WordWright Challenge - Congratulations Peter Stahl & Dan Scherb


Two students representing Waldwick High School recently won high honors in this year's WordWright Challenge, a competition for American high school students requiring close reading and analysis of many different kinds of prose and poetry.


In the year's second meet, held in December, freshmen Peter Stahl and Dan Scherb, each of whom made only two mistakes, both placed among the 93 highest-scoring ninth graders in the entire country. More than 58,000 students from 46 states (and four foreign nations) entered the meet. The school's participation was overseen by Amy Baskin and Liz Getlik.

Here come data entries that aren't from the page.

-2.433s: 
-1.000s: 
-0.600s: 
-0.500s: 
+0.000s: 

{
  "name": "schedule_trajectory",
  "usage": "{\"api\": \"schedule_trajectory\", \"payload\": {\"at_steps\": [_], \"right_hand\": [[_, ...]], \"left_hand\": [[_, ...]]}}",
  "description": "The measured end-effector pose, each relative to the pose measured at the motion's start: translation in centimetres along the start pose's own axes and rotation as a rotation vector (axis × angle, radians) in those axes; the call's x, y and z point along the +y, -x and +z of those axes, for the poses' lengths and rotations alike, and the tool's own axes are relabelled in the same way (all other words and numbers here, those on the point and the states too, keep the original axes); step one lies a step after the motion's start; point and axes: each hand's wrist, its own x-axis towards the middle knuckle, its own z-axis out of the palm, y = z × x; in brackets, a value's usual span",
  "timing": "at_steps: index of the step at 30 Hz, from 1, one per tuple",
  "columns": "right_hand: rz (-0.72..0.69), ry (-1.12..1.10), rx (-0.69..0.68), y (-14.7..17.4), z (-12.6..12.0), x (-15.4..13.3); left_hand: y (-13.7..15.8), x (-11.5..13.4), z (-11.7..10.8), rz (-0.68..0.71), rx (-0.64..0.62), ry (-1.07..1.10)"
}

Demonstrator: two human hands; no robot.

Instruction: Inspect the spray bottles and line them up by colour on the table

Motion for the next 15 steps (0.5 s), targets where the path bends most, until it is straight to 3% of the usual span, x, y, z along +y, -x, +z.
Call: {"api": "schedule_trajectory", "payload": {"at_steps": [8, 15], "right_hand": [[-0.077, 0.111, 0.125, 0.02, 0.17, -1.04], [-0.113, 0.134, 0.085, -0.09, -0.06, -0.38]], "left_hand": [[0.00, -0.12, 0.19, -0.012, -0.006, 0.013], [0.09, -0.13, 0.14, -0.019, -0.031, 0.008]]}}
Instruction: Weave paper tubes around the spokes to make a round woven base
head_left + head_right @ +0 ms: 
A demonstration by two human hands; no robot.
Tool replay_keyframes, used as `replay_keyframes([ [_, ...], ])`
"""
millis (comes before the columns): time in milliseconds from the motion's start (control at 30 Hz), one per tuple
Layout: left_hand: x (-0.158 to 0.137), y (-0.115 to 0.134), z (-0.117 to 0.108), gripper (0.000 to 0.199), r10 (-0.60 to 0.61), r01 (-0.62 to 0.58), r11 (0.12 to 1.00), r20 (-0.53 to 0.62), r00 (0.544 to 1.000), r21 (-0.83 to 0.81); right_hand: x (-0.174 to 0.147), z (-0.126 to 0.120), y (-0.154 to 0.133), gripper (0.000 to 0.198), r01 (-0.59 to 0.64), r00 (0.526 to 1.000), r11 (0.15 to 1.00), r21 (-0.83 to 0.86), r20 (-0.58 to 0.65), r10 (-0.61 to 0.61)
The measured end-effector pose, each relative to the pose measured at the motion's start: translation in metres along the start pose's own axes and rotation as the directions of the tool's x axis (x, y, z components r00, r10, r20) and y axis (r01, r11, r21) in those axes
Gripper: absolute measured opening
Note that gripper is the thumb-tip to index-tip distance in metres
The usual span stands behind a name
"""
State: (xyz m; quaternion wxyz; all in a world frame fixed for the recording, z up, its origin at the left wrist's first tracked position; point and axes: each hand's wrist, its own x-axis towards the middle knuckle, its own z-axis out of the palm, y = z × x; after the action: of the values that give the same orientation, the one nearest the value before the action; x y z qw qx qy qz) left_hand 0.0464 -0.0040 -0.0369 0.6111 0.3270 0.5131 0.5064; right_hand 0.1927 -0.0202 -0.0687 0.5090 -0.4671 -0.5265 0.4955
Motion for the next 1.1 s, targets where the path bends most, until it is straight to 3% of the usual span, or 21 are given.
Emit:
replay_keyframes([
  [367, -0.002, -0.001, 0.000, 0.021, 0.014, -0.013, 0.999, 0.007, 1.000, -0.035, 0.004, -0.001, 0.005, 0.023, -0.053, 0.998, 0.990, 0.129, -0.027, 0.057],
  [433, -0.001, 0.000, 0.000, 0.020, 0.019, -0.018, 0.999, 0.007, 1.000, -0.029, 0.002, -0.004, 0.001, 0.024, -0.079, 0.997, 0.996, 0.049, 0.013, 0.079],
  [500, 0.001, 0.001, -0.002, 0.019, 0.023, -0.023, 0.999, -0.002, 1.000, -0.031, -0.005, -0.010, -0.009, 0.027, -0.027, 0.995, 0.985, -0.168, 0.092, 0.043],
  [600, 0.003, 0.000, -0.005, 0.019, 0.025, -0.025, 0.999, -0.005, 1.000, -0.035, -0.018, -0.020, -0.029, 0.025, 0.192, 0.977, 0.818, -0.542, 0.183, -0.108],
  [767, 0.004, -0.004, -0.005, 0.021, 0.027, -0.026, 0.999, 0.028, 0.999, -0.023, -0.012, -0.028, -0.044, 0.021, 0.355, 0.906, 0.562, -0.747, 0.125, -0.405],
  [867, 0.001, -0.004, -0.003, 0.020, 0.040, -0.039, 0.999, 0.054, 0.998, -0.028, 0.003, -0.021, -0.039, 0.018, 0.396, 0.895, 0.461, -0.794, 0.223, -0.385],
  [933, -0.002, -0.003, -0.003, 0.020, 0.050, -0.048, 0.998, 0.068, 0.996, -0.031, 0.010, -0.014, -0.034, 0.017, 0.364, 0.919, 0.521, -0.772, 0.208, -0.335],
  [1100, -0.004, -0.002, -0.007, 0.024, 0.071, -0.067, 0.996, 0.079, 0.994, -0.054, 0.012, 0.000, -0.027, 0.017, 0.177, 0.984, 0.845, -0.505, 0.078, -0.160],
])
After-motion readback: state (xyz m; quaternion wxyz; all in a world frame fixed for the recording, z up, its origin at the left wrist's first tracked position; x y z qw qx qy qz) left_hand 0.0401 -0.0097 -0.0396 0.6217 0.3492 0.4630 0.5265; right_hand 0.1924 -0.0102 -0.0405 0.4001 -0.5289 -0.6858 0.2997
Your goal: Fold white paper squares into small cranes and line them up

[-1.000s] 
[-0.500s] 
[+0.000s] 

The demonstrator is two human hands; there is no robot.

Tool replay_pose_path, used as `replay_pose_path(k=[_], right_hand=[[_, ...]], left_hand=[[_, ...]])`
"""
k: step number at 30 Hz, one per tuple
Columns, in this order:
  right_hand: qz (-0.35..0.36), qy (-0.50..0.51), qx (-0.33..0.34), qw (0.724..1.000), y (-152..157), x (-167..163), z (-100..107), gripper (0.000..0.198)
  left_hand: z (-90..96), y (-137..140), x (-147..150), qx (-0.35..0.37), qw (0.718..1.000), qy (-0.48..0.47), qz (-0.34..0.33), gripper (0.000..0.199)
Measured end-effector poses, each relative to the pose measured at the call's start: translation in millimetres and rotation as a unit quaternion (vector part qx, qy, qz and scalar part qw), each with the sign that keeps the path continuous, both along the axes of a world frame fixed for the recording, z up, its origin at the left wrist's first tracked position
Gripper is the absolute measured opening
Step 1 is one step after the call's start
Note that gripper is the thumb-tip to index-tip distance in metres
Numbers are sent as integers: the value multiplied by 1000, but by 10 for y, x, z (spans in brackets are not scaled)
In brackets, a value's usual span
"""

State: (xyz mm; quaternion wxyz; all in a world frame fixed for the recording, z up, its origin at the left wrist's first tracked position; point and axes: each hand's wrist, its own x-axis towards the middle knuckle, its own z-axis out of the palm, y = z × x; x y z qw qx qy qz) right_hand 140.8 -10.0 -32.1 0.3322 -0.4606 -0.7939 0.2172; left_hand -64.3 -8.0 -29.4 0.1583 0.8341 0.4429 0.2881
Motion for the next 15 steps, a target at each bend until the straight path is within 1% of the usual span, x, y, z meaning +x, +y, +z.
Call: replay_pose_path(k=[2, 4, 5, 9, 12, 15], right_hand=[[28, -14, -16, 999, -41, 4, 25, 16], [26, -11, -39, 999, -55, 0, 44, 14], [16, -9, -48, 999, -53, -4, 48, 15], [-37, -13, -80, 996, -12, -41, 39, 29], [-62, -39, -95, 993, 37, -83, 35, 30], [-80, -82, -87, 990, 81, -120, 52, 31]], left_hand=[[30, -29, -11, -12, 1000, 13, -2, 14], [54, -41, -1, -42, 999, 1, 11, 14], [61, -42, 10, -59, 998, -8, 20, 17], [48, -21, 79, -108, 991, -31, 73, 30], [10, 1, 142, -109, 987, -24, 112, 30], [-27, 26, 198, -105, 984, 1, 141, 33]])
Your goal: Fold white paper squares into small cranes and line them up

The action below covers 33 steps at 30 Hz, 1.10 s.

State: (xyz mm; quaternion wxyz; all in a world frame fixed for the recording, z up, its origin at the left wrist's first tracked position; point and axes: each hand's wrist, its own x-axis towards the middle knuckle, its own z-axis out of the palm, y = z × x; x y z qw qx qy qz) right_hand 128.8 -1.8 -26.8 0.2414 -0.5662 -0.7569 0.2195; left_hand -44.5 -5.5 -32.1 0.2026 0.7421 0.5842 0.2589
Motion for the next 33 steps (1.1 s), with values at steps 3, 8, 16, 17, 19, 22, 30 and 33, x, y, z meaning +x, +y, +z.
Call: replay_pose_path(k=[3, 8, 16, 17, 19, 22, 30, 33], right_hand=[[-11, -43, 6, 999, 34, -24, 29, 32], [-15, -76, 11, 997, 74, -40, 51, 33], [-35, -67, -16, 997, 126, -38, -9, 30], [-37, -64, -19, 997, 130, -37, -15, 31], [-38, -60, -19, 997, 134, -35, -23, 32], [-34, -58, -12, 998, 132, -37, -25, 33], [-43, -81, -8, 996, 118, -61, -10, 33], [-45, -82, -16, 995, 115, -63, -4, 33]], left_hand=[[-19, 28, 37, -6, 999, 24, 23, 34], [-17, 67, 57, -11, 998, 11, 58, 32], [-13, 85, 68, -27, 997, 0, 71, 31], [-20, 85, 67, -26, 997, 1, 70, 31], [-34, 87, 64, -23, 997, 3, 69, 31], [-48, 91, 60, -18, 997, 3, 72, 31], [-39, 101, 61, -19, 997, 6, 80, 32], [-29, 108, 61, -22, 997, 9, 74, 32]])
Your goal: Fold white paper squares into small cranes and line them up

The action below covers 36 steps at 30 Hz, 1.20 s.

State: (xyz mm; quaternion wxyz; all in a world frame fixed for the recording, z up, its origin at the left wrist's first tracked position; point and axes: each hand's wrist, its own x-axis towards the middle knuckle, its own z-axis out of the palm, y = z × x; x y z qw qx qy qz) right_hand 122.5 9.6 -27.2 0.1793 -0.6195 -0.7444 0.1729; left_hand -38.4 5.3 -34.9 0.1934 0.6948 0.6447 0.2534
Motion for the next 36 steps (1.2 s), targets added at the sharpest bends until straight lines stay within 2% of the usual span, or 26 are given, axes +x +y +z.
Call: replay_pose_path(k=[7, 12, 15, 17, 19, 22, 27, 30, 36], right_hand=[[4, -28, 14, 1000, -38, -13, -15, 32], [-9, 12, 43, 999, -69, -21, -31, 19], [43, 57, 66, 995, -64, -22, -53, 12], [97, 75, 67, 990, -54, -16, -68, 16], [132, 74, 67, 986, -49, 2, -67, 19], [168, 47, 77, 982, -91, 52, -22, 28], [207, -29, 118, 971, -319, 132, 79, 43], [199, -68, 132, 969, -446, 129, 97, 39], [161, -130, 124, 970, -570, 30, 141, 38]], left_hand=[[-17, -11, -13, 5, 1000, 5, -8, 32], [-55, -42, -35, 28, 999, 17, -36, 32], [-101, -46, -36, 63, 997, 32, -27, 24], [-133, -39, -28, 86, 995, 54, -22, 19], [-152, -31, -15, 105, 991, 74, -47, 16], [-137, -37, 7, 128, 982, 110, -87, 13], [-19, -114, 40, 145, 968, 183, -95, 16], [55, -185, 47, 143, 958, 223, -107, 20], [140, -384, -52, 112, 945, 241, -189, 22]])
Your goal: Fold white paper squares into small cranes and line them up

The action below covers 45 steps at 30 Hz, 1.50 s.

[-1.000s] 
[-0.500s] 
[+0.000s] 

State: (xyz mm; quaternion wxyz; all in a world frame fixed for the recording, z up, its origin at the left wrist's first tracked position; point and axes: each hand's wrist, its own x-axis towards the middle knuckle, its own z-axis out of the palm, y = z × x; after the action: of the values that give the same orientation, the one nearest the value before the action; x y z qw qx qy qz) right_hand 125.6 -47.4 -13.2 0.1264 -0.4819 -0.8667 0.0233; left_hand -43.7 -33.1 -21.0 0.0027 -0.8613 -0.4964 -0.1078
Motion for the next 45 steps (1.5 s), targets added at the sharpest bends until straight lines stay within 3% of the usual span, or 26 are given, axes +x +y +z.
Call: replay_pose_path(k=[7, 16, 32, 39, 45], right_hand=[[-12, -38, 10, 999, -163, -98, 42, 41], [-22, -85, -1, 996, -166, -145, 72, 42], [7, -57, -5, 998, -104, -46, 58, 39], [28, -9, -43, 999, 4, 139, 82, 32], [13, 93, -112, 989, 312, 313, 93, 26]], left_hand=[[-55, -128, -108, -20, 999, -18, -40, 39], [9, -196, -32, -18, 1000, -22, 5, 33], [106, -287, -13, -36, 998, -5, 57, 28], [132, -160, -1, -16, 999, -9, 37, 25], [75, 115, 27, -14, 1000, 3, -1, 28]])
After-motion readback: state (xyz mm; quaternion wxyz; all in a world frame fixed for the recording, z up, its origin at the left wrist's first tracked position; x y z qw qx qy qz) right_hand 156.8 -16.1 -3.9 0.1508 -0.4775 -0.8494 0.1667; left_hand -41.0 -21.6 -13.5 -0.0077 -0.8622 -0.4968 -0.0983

The premise behind the WordWright Challenge is that attentive reading and sensitivity to language are among the most important skills students acquire in school. The texts students must analyze for the Challenge can range from short fiction by Eudora Welty or John Updike to poetry as old as Shakespeare's or as recent as Margaret Atwood's, and to essays as classic as E. B. White's or as current as a Time Magazine essay by James Poniewozik. Though the texts vary widely in voice, subject, tone, and length, they have one thing in common: style. All use language skillfully to convey layers and shades of meaning not always apparent to students on a first or casual reading. Like the questions on the verbal SAT I, the SAT II in English Literature, and the Advanced Placement exams in both English Language and English Literature, the questions posed by the WordWright Challenge ask students both to recognize the emotional and/or rational logic of a piece of writing and to notice the ways in which a writer's style shapes and shades his meaning. Because the WordWright Challenge is a classroom activity and not a college-entrance exam, however, it can be a learning experience, not just a high hurdle. After completing a Challenge, classes are encouraged to talk about the texts and the answers to the multiple-choice questions, and are also given additional topics for open-ended discussion and/or written response.

The texts for the second WordWright meet this year were an essay by Peggy Orenstein (paired with a sonnet by William Wordsworth on a similar theme) for 9th and 10th graders and an excerpt from Charles Dickens's Little Dorrit for 11th and 12th graders. The students will participate in two more meets in the coming months, and medals and certificates will be awarded in June to those who achieve and/or improve the most in the course of the year.